*Exercise*.
For the listing below, work out the number of lines that hold "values" and return that number alone.

------------------------------------

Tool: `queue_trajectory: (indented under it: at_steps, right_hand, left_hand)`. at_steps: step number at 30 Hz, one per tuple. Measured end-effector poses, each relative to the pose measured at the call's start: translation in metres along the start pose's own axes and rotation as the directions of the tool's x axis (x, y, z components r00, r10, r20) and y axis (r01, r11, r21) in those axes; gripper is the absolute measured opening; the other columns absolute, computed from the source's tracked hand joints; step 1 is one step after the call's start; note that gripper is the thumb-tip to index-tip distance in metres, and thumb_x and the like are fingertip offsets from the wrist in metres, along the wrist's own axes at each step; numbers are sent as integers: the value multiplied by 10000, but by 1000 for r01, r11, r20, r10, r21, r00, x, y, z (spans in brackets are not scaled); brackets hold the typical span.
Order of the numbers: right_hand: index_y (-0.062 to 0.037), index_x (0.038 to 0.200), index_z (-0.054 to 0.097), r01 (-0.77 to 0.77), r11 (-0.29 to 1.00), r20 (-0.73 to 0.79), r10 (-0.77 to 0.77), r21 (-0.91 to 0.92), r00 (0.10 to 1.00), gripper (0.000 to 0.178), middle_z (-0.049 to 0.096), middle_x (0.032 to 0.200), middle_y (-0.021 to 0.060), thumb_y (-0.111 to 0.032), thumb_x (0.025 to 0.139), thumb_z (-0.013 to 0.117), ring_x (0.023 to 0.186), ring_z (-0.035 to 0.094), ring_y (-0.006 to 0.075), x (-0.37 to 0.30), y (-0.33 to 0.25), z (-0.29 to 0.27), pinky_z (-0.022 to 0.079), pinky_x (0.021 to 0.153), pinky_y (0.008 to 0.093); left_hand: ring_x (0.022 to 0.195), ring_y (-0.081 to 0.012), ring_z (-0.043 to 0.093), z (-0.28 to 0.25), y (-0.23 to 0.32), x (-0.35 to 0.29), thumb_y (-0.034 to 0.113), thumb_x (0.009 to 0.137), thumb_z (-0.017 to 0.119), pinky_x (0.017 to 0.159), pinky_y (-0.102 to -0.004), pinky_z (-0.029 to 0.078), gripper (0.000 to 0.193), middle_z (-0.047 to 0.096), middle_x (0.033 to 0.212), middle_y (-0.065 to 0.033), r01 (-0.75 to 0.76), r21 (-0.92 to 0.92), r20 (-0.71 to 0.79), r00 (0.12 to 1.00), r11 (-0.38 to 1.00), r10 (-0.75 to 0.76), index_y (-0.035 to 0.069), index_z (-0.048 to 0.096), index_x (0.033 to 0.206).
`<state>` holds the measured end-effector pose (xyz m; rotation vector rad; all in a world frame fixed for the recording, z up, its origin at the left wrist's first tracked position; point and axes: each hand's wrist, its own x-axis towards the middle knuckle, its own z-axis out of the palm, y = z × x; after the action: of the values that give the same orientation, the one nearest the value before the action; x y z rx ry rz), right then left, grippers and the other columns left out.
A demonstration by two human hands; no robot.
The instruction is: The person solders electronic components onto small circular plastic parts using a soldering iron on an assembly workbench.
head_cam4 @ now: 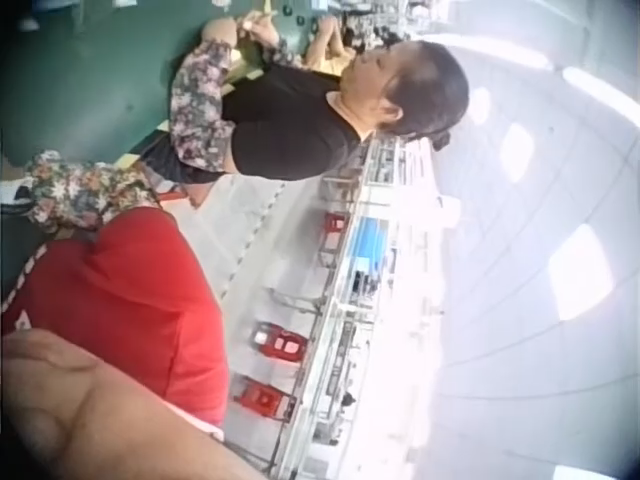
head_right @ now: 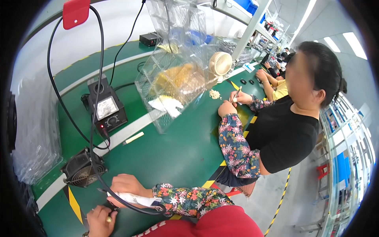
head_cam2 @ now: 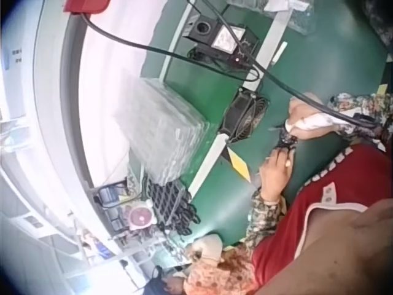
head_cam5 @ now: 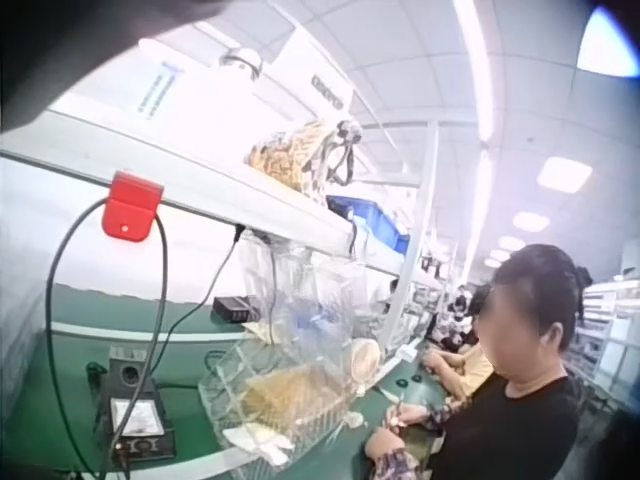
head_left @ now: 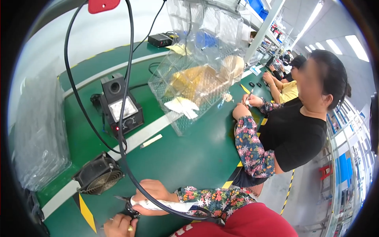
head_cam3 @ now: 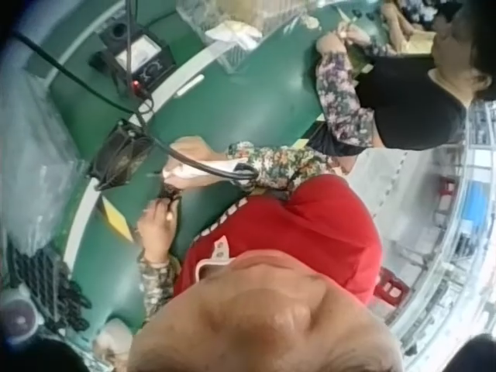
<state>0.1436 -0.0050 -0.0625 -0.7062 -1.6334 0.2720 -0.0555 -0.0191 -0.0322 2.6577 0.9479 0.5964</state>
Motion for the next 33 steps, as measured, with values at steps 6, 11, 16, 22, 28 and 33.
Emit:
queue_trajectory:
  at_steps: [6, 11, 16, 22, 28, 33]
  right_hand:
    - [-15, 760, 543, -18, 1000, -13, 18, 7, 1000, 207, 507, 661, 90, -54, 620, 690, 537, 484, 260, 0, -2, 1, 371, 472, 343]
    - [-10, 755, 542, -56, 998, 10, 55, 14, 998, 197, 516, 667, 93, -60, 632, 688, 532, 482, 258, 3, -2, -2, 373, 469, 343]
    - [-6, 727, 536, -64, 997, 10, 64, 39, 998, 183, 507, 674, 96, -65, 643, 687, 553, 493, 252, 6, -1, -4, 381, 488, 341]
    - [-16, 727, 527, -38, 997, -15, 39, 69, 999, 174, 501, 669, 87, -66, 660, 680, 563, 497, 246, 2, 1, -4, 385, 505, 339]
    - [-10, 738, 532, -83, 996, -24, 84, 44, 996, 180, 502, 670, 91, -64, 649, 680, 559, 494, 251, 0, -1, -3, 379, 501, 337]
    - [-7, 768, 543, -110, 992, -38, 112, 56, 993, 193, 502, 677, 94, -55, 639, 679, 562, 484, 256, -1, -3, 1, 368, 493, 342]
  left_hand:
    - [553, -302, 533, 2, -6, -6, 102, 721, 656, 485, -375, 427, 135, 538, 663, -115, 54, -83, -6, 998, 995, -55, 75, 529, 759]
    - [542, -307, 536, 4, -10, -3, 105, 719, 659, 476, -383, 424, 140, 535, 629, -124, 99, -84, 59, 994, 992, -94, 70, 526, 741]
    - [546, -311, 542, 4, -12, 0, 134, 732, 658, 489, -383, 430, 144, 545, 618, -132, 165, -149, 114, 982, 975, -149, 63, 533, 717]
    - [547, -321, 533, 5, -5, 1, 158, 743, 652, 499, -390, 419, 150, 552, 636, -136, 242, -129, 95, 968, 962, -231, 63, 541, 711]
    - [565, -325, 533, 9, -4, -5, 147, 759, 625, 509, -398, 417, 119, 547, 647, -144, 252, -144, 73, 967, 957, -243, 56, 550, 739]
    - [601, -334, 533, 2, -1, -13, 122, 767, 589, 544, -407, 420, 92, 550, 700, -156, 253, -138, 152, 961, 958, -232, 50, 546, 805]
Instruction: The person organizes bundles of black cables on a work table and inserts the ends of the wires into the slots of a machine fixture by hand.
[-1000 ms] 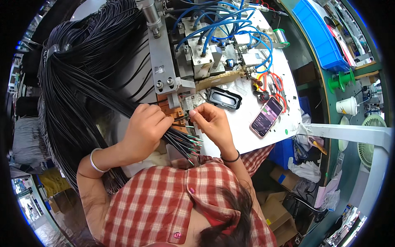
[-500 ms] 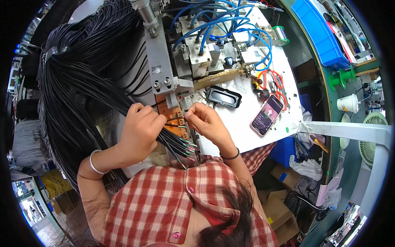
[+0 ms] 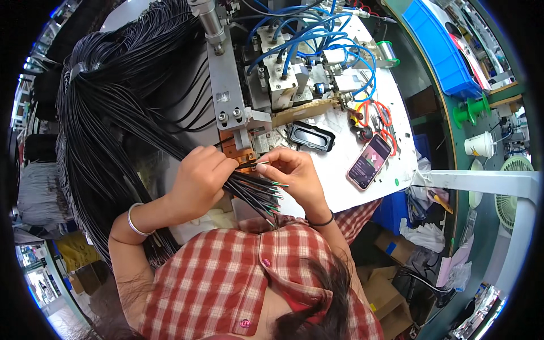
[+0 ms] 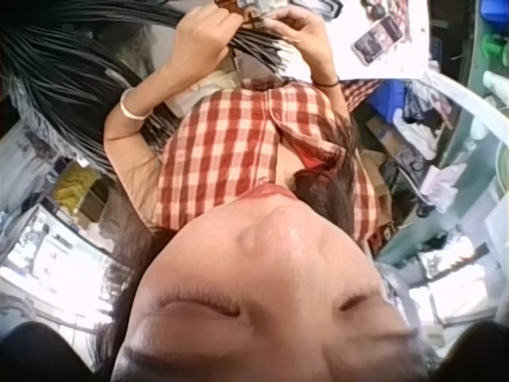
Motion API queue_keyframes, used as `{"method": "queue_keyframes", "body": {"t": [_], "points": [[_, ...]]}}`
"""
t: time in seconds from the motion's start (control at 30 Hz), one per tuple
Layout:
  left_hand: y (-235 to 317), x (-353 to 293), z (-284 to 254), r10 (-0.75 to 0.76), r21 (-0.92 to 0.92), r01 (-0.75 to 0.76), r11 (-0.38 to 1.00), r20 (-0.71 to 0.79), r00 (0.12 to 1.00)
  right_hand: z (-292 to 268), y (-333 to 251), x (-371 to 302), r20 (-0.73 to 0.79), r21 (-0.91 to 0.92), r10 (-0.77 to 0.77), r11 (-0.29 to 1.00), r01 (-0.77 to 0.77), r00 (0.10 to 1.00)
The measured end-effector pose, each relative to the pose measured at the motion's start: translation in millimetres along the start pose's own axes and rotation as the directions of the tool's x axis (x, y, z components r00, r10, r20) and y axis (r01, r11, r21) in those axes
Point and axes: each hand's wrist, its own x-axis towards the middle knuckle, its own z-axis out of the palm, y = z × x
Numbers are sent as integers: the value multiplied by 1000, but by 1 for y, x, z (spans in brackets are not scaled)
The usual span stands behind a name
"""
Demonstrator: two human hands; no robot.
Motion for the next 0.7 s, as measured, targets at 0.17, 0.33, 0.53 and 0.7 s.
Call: {"method": "queue_keyframes", "body": {"t": [0.17,0.33,0.53,0.7], "points": [[2,3,-4,38,-29,-38,999,-13,999,10,-2,-4,-98,-14,-66,998,65,993],[3,3,-5,1,-9,-1,1000,12,1000,10,1,-7,-99,-64,-154,987,148,983],[2,8,-7,68,-21,-69,997,-34,997,-1,-14,-7,141,173,97,977,-121,985],[4,6,-3,42,-1,-42,999,-3,999,-1,-11,-5,52,-34,17,999,-16,998]]}}
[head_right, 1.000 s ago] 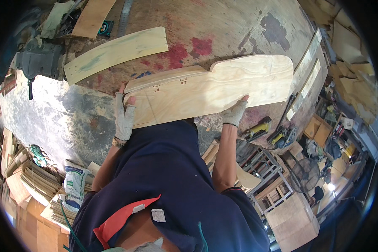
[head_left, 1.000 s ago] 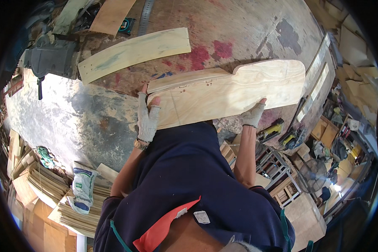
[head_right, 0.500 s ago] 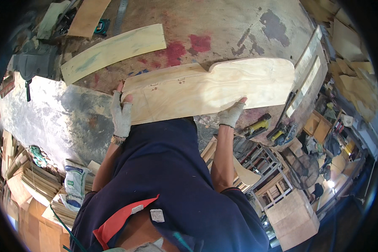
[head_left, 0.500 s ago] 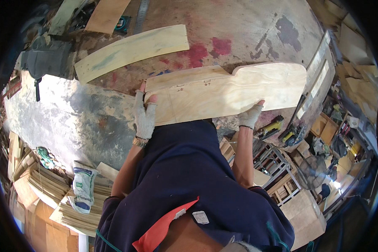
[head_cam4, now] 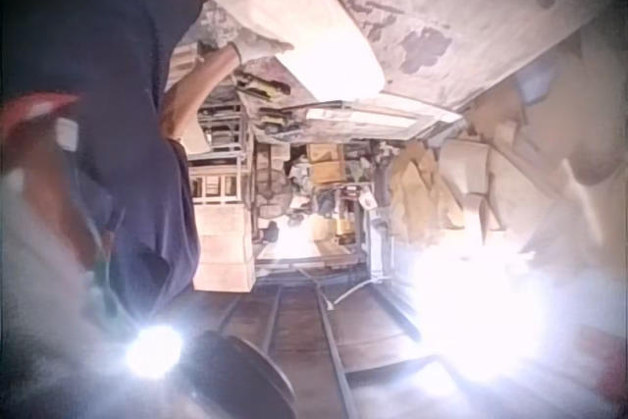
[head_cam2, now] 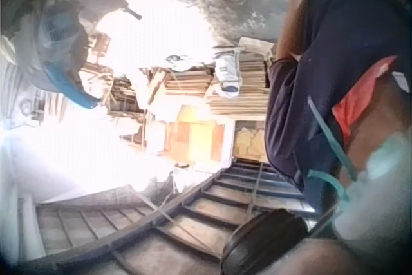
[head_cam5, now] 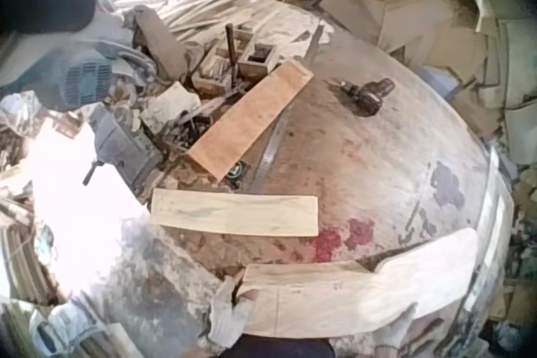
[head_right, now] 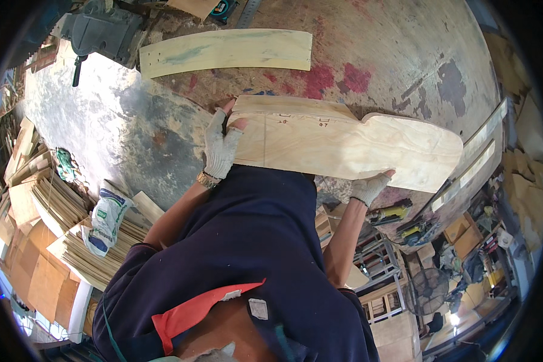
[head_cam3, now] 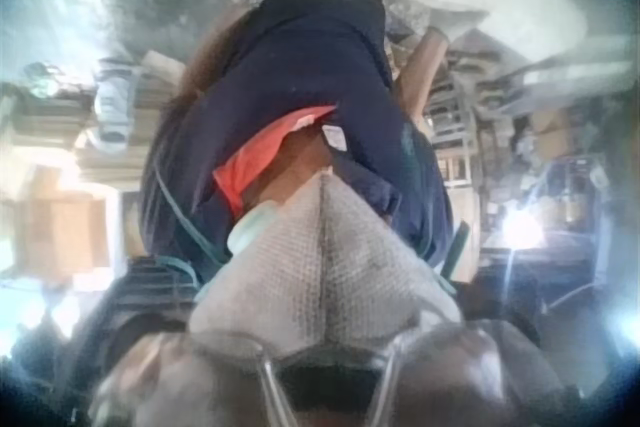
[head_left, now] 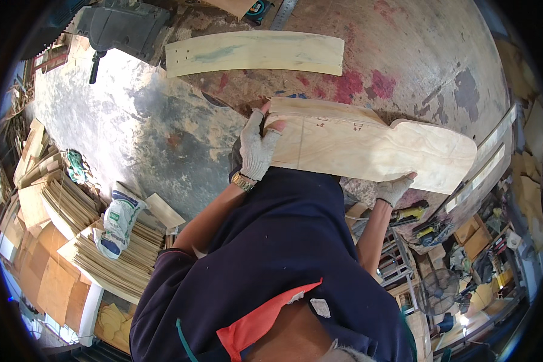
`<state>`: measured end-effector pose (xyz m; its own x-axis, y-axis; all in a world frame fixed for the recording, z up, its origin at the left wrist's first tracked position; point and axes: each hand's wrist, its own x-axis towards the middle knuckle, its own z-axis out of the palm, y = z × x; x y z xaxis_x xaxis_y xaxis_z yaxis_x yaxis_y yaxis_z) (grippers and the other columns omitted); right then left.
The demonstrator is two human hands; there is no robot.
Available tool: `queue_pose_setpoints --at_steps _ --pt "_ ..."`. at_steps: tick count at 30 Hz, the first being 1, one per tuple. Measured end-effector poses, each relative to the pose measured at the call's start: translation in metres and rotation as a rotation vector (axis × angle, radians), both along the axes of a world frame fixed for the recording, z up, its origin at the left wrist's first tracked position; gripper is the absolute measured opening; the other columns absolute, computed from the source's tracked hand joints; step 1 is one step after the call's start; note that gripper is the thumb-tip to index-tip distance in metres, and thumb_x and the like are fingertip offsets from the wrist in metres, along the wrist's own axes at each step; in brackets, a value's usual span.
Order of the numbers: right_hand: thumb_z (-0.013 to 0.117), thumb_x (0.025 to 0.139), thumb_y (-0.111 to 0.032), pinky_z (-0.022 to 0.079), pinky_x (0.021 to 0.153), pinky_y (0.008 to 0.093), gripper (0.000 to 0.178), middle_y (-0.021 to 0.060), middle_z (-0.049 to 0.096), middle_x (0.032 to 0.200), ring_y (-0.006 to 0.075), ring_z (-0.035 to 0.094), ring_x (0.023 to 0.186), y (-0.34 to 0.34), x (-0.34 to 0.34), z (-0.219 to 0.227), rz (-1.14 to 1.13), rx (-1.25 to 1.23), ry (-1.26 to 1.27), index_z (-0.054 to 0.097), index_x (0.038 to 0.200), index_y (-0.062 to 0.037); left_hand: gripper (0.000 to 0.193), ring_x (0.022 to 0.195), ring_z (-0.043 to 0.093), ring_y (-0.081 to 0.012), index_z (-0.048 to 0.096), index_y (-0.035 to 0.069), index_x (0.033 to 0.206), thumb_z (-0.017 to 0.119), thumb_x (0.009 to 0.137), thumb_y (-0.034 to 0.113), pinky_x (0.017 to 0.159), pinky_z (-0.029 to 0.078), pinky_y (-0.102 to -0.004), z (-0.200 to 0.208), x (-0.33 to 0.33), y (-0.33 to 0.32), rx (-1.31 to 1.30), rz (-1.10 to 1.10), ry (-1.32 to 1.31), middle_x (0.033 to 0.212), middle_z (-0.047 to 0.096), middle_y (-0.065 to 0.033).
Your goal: The person aligns and staples two wooden pieces together on a workbench, then marks and cuts a separate wooden strip using a miter saw. The person places the cut strip onto the assembled piece and marks it with a pen.
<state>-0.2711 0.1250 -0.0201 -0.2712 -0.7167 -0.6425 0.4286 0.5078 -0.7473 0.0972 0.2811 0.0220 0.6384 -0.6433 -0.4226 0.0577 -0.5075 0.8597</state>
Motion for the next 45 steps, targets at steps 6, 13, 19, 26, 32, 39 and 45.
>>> queue_pose_setpoints --at_steps 6,13,19,26,32,39,45 --pt "0.049 0.100 -0.067 0.035 0.120 0.0544 0.081 0.0109 0.041 0.162 0.0346 0.042 0.146 0.002 0.005 0.004 0.027 0.014 -0.096 0.035 0.159 -0.0127 0.054 0.100 0.063 -0.0169 0.063 -0.002 0.136 0.080 0.092 0.023 0.094 0.049 -0.0299 0.005 -0.003 -0.005 0.056 0.061 -0.213 0.111 0.071 -0.0125" --pt "0.050 0.099 -0.067 0.035 0.119 0.0542 0.082 0.0112 0.043 0.160 0.0347 0.044 0.143 0.001 0.009 0.001 -0.052 -0.018 -0.041 0.036 0.159 -0.0130 0.052 0.103 0.061 -0.0142 0.064 -0.004 0.135 0.078 0.094 0.025 0.096 0.048 -0.0302 0.004 -0.005 -0.004 0.118 0.083 -0.118 0.115 0.073 -0.0116" --pt "0.051 0.100 -0.064 0.037 0.118 0.0545 0.079 0.0112 0.043 0.160 0.0344 0.045 0.142 0.001 0.010 0.001 -0.055 -0.040 0.019 0.036 0.158 -0.0122 0.045 0.097 0.062 -0.0153 0.068 -0.004 0.125 0.078 0.094 0.027 0.091 0.049 -0.0305 0.007 -0.008 -0.006 0.047 0.092 -0.197 0.106 0.073 -0.0118" --pt "0.052 0.101 -0.063 0.038 0.117 0.0565 0.079 0.0123 0.042 0.160 0.0353 0.044 0.143 0.001 0.010 0.002 -0.071 -0.020 -0.001 0.036 0.158 -0.0109 0.047 0.077 0.059 -0.0178 0.071 -0.002 0.113 0.082 0.089 0.036 0.076 0.050 -0.0326 0.012 -0.007 -0.009 0.155 0.090 -0.298 0.087 0.068 -0.0091" --pt "0.054 0.100 -0.062 0.038 0.117 0.0576 0.081 0.0135 0.042 0.160 0.0366 0.044 0.143 0.002 0.006 0.001 -0.048 -0.058 -0.013 0.034 0.159 -0.0105 0.047 0.075 0.057 -0.0189 0.071 -0.003 0.112 0.081 0.089 0.038 0.073 0.049 -0.0335 0.014 -0.005 -0.008 0.193 0.060 -0.309 0.085 0.066 -0.0099" --pt "0.054 0.100 -0.064 0.037 0.118 0.0566 0.083 0.0140 0.039 0.162 0.0368 0.042 0.145 0.004 0.007 0.007 -0.043 -0.040 -0.010 0.031 0.160 -0.0108 0.044 0.073 0.055 -0.0187 0.072 -0.002 0.111 0.080 0.090 0.036 0.072 0.048 -0.0332 0.011 -0.006 -0.009 0.103 0.080 -0.313 0.082 0.064 -0.0086" --pt "0.056 0.097 -0.067 0.037 0.118 0.0564 0.087 0.0132 0.039 0.162 0.0370 0.042 0.145 0.005 0.011 0.011 -0.012 0.025 -0.062 0.032 0.160 -0.0111 0.039 0.068 0.042 -0.0130 0.073 0.000 0.111 0.081 0.090 0.032 0.063 0.039 -0.0302 0.016 -0.002 -0.007 0.151 0.097 -0.251 0.073 0.048 -0.0012"
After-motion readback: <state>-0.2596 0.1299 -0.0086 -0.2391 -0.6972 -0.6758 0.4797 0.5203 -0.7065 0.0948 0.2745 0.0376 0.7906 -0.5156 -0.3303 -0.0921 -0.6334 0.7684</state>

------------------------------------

*Exercise solution*.
2